But if it wasn't love, what was it? I had been playing the CDs Hide gave me non-stop. I had started to lip sync the words, even though I couldn't understand what I was singing along to. I had pored over the CD booklets, staring at the foreign symbols that made up the lyrics and the pictures inside. When I had called him to arrange our trip to the drive-in, it made me so happy just to hear his voice, and I had started to stutter in my excitement. I had even started dreaming about him, and wondering what he looked like naked, and how he was in bed, to my complete embarrassment.

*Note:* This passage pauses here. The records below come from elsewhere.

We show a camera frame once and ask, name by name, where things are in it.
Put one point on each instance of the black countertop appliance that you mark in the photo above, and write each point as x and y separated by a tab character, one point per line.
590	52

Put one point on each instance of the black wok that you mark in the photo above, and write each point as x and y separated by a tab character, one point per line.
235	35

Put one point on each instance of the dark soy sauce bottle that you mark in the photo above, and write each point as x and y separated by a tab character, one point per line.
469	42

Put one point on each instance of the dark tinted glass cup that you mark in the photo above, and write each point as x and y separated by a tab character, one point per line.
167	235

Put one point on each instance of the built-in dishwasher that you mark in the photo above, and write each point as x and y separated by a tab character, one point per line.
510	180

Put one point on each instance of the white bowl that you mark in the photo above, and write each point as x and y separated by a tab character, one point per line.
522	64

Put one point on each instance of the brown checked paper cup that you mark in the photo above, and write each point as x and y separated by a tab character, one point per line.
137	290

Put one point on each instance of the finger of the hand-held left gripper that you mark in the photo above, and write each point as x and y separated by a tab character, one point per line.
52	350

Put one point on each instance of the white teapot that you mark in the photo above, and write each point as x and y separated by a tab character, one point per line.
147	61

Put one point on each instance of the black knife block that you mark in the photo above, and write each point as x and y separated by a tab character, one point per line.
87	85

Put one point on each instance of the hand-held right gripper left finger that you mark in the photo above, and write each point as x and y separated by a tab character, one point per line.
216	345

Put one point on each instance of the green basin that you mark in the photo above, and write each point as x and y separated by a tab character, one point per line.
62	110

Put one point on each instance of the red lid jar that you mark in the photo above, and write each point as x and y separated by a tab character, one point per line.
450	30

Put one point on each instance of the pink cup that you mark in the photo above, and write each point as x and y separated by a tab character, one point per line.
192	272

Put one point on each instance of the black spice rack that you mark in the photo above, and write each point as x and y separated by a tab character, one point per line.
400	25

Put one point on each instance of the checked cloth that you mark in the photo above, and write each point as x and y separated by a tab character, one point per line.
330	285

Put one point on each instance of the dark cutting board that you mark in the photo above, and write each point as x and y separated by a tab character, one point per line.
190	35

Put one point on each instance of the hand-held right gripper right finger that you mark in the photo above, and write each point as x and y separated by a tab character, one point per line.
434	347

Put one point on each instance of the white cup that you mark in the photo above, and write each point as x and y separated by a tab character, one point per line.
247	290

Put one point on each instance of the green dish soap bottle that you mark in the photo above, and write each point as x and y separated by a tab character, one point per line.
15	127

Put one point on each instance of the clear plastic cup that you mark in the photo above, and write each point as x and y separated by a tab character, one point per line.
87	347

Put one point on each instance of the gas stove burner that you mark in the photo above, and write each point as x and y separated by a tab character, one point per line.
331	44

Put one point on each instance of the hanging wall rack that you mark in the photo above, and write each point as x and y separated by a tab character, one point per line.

The traffic finally started moving, and I pulled up in front of Hide's apartment building. At first I thought I must've taken a wrong turn, or written down the directions incorrectly. Hide had to be rich. What rockstar wasn't? But you wouldn't be able to tell from the neighborhood he lived in. I had expected him to live in one of the richer parts of L.A., but this was just an ordinary street, with ordinary cars parked on it. The apartment building was ordinary, fancier than my place, but still pretty average. Wherever his money was, he certainly didn't spend it on housing.
I looked out of the window and saw Hide standing outside of the front doors of the apartment building, looking away from me down the street with a cigarette in his hand. I had never thought smoking was attractive, but his profile wreathed with white smoke, with the sun setting behind him, the strands of pink hair peeking from underneath the black wool cap he wore glowing, was a beautiful sight. I wished I had my camera.
I quickly checked myself in the mirror. My hair was still slightly damp from my shower and pulled back in a ponytail. I had put on some light makeup, nothing too bright or obvious. I preferred to wear makeup that made me look like I wasn't wearing any. I wore a dark blue T-shirt with a big silver lightning bolt shooting down the front and black capri pants, with my spiked leather jacket on top. Perfect for a night at the drive-in with a friend.
Hide turned and saw me. He waved, then threw his cigarette to the ground and started walking towards the car. He was dressed as simply as I was, in a red hooded sweatshirt, dark green windbreaker pants, and sneakers. He had large sunglasses that covered most of the upper half of his face.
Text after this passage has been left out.